Accordingly, in the multilayer electronic components 100 and 100′, a reinforcing portion RP may be disposed on at least one of one surface or the other surface of the capacitance formation portion RC in the first direction, the reinforcing portion RP may include a plurality of reinforcing patterns 123 and 124 including a plurality of conductive patterns 123a, 123b, 124a, and 124b disposed alternately in the first direction and disposed in a grid shape, the plurality of conductive patterns 123a, 123b, 124a, and 124b may be disposed to be spaced apart from the surfaces 5 and 6 of the body 110, opposing each other in the third direction, and at least a portion of the plurality of conductive patterns 123a, 123b, 124a, and 124b may be disposed to contact the external electrodes 130 and 140 at both ends of the reinforcing portion RP in the second direction, so that bending cracks of the multilayer electronic components 100 and 100′ may be prevented and a step portion may be alleviated.

Specifically, since the reinforcing portion RP includes a plurality of reinforcing patterns 123 and 124 including a plurality of conductive patterns 123a, 123b, 124a, and 124b disposed alternately in the first direction and disposed in a grid shape, irregularities may be formed at an end in the third direction, compared to a conventional dummy pattern. Accordingly, it is possible to suppress the occurrence of bending cracks at the end of the dummy pattern in the third direction in the multilayer electronic component 100. In addition, since the plurality of conductive patterns 123a, 123b, 124a, and 124b alternately disposed in the first direction are disposed in a grid form, the step due to the overlap of the plurality of reinforcing patterns 123 and 124 in the first direction may be alleviated.
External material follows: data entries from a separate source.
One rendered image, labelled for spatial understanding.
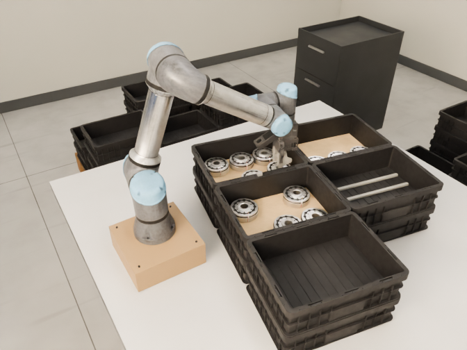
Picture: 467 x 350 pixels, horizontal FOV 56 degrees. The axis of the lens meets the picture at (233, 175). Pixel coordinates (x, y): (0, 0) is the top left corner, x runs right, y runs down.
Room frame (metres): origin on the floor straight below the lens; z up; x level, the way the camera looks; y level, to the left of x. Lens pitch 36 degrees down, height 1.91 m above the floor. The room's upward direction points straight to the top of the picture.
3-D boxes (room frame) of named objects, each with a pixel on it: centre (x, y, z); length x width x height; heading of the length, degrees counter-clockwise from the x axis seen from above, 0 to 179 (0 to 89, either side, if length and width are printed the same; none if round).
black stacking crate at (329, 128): (1.64, -0.43, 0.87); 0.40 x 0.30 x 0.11; 111
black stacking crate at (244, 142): (1.49, -0.06, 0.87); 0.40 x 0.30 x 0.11; 111
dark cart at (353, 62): (3.17, -0.83, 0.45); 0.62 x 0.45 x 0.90; 122
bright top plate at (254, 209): (1.24, -0.04, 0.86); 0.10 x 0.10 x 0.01
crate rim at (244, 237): (1.21, -0.17, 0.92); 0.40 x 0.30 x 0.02; 111
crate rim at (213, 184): (1.49, -0.06, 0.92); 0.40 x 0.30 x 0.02; 111
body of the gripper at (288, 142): (1.51, -0.20, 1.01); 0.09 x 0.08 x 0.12; 106
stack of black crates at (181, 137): (2.51, 0.34, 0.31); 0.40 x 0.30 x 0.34; 122
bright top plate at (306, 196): (1.32, -0.24, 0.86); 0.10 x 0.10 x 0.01
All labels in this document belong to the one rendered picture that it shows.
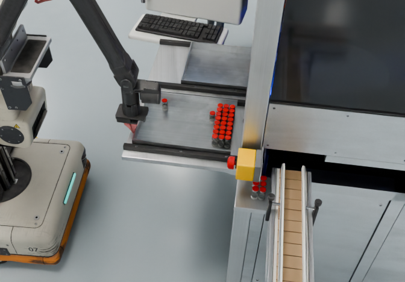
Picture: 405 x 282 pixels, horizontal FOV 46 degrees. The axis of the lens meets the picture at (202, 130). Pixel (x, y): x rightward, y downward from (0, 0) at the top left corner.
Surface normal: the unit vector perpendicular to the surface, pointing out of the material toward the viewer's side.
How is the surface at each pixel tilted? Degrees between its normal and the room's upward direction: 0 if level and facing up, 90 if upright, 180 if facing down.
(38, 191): 0
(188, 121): 0
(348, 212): 90
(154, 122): 0
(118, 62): 80
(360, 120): 90
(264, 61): 90
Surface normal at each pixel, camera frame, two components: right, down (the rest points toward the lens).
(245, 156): 0.02, -0.70
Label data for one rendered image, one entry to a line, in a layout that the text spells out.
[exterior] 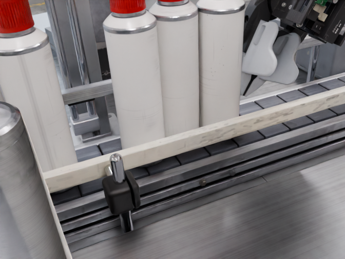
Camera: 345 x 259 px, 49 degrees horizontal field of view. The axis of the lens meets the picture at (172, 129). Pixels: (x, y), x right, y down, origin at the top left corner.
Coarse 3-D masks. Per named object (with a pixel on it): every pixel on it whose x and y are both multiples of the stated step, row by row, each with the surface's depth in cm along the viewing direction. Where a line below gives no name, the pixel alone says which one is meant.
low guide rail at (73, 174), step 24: (312, 96) 48; (336, 96) 48; (240, 120) 44; (264, 120) 45; (288, 120) 47; (144, 144) 41; (168, 144) 41; (192, 144) 42; (72, 168) 38; (96, 168) 39
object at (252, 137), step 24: (288, 96) 55; (312, 120) 50; (96, 144) 47; (120, 144) 47; (216, 144) 46; (240, 144) 46; (144, 168) 43; (168, 168) 43; (72, 192) 40; (96, 192) 40
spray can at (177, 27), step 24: (168, 0) 37; (168, 24) 37; (192, 24) 38; (168, 48) 38; (192, 48) 39; (168, 72) 40; (192, 72) 41; (168, 96) 42; (192, 96) 42; (168, 120) 43; (192, 120) 44
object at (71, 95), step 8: (304, 40) 51; (312, 40) 52; (72, 88) 42; (80, 88) 42; (88, 88) 42; (96, 88) 42; (104, 88) 43; (112, 88) 43; (64, 96) 41; (72, 96) 42; (80, 96) 42; (88, 96) 43; (96, 96) 43; (64, 104) 42
In addition, moisture resistance reliability can be secured by disposing the plurality of conductive patterns to be spaced apart from the surfaces 5 and 6 of the body 110 opposing each other in the third direction, and at least a portion of the conductive patterns 123a, 123b, 124a, and 124b may be in contact with the external electrodes 130 and 140 at the end of the reinforcing portion RP in the second direction, so that the bonding strength between the external electrodes 130 and 140 and the body 110 may be improved.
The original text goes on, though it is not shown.